Having affirmed this, however, it is just as evident that the Bible is full of such implicit comparisons. While the effects of God’s acts are described by explicit comparisons, or similes, God is always described metaphorically. God is a rock, a fortress, a redeemer/avenger of blood, a shepherd, a doting mother, a bridegroom, a warrior, a consuming fire, a sound of sheer silence. A plethora of penultimate metaphors constitute the divine epithets of the Bible’s prophetic and hymnic literature.
In this oracle of comfort the prophet uses the hymnic traditions of the pre-exilic temple to introduce the theme of Yahweh’s sovereignty over nature and history. It contains a subtle polemic against the astral deities whose worship was at the heart of Babylonian religion. The assertion of God’s sovereignty over the nations is intended to rouse the people from their stupor of lamentation and reestablish their faith.
Psalm 147 reflects some of the same themes as Isaiah’s oracle of comfort. God’s mighty works as creator and redeemer are rehearsed here from a postexilic perspective. God is a healer and a reverser of fortunes, a lifter of the downtrodden and a capsizer of the wicked. God takes note and takes care. The metaphors bring us into the vicinity of the great mystery. It is fitting to sing praise and give thanks to this God, for when we do this together, the community is reconstituted and sustained.
Finally, there are the characteristic aspects of God’s delight and desire. This underappreciated and underutilized theological concept reflects a divine aesthetic that is deeply ethical. It belies the typical Christian images of the God of the so-called Old Testament as a wrathful, vengeful, punishing foil to the God and Father of Our Lord Jesus Christ. Yahweh’s delight is not in the strength of the horse or the speed of the runner, but in those who worship (fear) the One and hope in that loving loyalty.
This brings us back to the essential theme of Isaiah’s comfort oracle. Those that wait and hope for Yahweh will be strengthened and renewed.
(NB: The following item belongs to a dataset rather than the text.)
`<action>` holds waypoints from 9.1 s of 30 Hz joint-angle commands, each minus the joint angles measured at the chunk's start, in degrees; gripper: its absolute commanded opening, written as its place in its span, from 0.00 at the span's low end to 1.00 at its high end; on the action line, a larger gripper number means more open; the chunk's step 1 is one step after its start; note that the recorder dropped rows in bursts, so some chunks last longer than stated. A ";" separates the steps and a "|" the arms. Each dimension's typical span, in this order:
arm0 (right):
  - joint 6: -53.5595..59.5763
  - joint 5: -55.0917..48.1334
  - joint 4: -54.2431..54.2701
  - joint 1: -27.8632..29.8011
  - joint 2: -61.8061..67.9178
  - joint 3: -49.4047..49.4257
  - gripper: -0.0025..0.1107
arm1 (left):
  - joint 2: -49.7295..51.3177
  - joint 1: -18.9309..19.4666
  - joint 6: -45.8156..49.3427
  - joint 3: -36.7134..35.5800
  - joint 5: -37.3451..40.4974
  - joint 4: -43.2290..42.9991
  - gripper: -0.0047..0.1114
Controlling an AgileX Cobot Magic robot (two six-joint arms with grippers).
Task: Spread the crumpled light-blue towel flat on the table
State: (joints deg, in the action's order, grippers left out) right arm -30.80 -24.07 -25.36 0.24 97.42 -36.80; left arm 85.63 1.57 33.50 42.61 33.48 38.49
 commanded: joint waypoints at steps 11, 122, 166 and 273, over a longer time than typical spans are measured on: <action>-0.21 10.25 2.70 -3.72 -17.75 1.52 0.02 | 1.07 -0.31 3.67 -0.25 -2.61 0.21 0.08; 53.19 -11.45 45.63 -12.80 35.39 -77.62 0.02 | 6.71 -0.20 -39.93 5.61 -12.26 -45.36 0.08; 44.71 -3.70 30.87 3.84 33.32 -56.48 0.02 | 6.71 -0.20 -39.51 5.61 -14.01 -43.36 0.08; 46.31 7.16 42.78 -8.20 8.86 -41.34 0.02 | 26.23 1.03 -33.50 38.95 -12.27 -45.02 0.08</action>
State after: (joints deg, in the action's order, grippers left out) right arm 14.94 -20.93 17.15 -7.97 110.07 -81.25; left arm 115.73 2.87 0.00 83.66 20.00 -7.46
These verbs do not denote static inactivity but active expectation. Those who wait, then, live in the faith that the God who created and sustains, who is incomparable, who overturns the plans of the most powerful princes of this world—that this God will do/is doing/has done the restorative and renewing work for child, woman and man.
By worshiping its way to renewal and hope, the community of faith has something to offer a world full of weariness, faintness, powerlessness and despair. Wherever the young are exhausted, wherever the old are clueless, those who know how to hope offer relief from pain and numbness with their songs of praise and joy.